====== EXTRACTED MATERIAL ======

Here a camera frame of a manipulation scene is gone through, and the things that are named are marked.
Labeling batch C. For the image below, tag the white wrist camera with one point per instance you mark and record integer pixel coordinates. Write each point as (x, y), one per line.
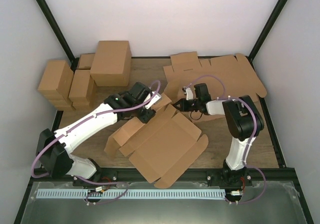
(151, 99)
(188, 93)

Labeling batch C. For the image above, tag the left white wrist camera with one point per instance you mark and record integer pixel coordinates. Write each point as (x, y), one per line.
(151, 99)

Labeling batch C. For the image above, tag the light blue slotted cable duct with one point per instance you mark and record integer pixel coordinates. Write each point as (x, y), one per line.
(209, 194)

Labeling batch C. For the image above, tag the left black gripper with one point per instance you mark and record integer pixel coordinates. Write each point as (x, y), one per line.
(146, 118)

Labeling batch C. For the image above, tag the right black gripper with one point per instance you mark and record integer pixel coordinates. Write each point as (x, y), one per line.
(183, 109)

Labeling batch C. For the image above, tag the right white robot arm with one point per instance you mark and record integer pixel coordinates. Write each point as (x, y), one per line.
(243, 120)

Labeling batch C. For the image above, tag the stack of flat cardboard blanks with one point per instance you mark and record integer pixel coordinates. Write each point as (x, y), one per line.
(229, 75)

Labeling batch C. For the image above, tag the black aluminium frame rail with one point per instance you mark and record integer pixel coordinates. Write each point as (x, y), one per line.
(166, 179)

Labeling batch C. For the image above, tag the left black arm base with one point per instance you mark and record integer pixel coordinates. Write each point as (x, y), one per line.
(103, 175)

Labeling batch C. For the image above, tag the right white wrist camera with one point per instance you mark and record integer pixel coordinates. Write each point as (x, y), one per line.
(188, 93)

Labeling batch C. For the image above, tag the large folded cardboard box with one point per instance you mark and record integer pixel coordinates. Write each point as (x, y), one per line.
(111, 63)

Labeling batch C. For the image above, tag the rear small cardboard box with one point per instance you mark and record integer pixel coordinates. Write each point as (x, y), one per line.
(85, 61)

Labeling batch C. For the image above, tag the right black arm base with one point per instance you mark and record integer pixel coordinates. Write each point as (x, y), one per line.
(226, 178)

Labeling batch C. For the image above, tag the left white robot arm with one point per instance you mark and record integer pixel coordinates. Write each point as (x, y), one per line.
(55, 148)

======

TASK TO CARRY OUT: All entries must be written out again exactly as given, with no pictures in the copy.

RESPONSE TO THIS EXERCISE:
Here a camera frame of a manipulation scene is gone through, and the things that are named are marked.
Labeling batch C. For the image below, tag the white wrist camera with one point per instance you mark and record integer pixel coordinates. Write each point as (x, y), one per line.
(151, 99)
(188, 93)

Labeling batch C. For the image above, tag the left white wrist camera with one point per instance you mark and record integer pixel coordinates. Write each point as (x, y), one per line.
(151, 99)

Labeling batch C. For the image above, tag the light blue slotted cable duct with one point per instance you mark and record integer pixel coordinates. Write each point as (x, y), one per line.
(209, 194)

Labeling batch C. For the image above, tag the left black gripper with one point per instance you mark and record integer pixel coordinates. Write each point as (x, y), one per line.
(146, 118)

Labeling batch C. For the image above, tag the right black gripper with one point per instance you mark and record integer pixel coordinates. Write each point as (x, y), one per line.
(183, 109)

Labeling batch C. For the image above, tag the right white robot arm with one point per instance you mark and record integer pixel coordinates. Write each point as (x, y), one per line.
(243, 120)

Labeling batch C. For the image above, tag the stack of flat cardboard blanks with one point per instance you mark and record integer pixel coordinates. Write each point as (x, y), one per line.
(229, 75)

Labeling batch C. For the image above, tag the black aluminium frame rail with one point per instance you mark and record integer pixel coordinates. Write each point as (x, y), one per line.
(166, 179)

Labeling batch C. For the image above, tag the left black arm base with one point per instance you mark and record integer pixel coordinates. Write each point as (x, y), one per line.
(103, 175)

Labeling batch C. For the image above, tag the right white wrist camera with one point per instance you mark and record integer pixel coordinates. Write each point as (x, y), one per line.
(188, 93)

Labeling batch C. For the image above, tag the large folded cardboard box with one point per instance you mark and record integer pixel coordinates. Write each point as (x, y), one per line.
(111, 63)

Labeling batch C. For the image above, tag the rear small cardboard box with one point per instance you mark and record integer pixel coordinates. Write each point as (x, y), one per line.
(85, 61)

Labeling batch C. For the image above, tag the right black arm base with one point per instance you mark and record integer pixel coordinates. Write each point as (x, y), one per line.
(226, 178)

Labeling batch C. For the image above, tag the left white robot arm with one point per instance you mark and record integer pixel coordinates. Write each point as (x, y), one per line.
(55, 148)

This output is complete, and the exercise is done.